Jenni Irani

Personal information
- Full name: Jamshed Khudadad Irani
- Born: 18 August 1923 Karachi, Bombay Presidency, British India
- Died: 25 February 1982 (aged 58) Karachi, Sindh, Pakistan
- Batting: Right-handed
- Role: Wicket-keeper

International information
- National side: India;
- Test debut (cap 37): 28 November 1947 v Australia
- Last Test: 12 December 1947 v Australia

Career statistics
| Competition | Test | First-class |
| Matches | 2 | 22 |
| Runs scored | 3 | 430 |
| Batting average | 3.00 | 17.20 |
| 100s/50s | 0/0 | 0/0 |
| Top score | 2* | 46 |
| Catches/stumpings | 2/1 | 23/6 |
- Source: CricketArchive, 3 September 2022

= Jenni Irani =

Indian cricketer

Jamshed Khudadad "Jenni" Irani (18 August 1923 - 25 February 1982) was a cricketer who represented India as a wicket-keeper in Test cricket.

==Life==

Irani was born in Karachi (present-day Pakistan), then in the Sind province of British India, and made his debut in first-class cricket in 1937 at the age of 14, playing for Sind while still in school.

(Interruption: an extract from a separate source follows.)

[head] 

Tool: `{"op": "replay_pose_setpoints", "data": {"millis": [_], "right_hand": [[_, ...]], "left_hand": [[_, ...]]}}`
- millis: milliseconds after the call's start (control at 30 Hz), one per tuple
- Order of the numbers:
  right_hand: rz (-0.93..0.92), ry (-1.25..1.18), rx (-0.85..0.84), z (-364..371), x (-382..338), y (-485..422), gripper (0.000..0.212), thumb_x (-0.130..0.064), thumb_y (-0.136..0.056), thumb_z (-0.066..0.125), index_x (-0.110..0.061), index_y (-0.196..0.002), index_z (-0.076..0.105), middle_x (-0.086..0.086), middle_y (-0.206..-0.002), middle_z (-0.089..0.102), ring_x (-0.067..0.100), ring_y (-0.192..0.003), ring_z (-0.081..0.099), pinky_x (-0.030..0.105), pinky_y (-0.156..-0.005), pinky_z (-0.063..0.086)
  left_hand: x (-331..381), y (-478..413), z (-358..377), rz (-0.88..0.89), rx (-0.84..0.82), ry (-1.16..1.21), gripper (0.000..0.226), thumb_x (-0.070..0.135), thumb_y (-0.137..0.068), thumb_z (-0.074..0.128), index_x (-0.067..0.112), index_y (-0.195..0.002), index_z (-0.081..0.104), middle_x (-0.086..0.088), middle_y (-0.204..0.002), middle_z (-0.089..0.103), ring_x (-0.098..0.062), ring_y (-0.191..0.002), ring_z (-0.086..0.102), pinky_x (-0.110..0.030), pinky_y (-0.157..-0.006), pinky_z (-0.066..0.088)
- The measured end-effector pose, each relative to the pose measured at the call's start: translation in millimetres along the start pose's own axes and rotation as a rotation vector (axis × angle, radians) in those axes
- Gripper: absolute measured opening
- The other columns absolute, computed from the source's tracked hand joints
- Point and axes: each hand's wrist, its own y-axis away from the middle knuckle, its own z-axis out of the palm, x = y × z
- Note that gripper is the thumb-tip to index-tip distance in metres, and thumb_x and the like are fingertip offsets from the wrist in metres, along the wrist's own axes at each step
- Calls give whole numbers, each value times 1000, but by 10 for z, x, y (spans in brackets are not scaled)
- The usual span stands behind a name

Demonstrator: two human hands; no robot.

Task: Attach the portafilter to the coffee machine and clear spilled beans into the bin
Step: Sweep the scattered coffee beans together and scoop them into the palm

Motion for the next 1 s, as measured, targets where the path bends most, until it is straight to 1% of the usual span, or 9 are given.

He played his only two Test matches against Australia in 1947/48. In the match against an Australian XI at Sydney, he scored 43 batting at No.11 and added 97 runs with Gogumal Kishenchand. However, he was the first Indian wicket-keeper to score a duck on debut (the only one until Ajay Ratra in 2002) and was replaced after two matches by Khokhan Sen. Sen remained India's wicket-keeper for 5 years, and Irani never played for India again.

He studied in Bai Vibhaji Sopratiwala High School, and DJ Sind College in Karachi, and also played for Bombay University. He worked for Habib Bank. He died in his home town, Karachi, by then in Pakistan.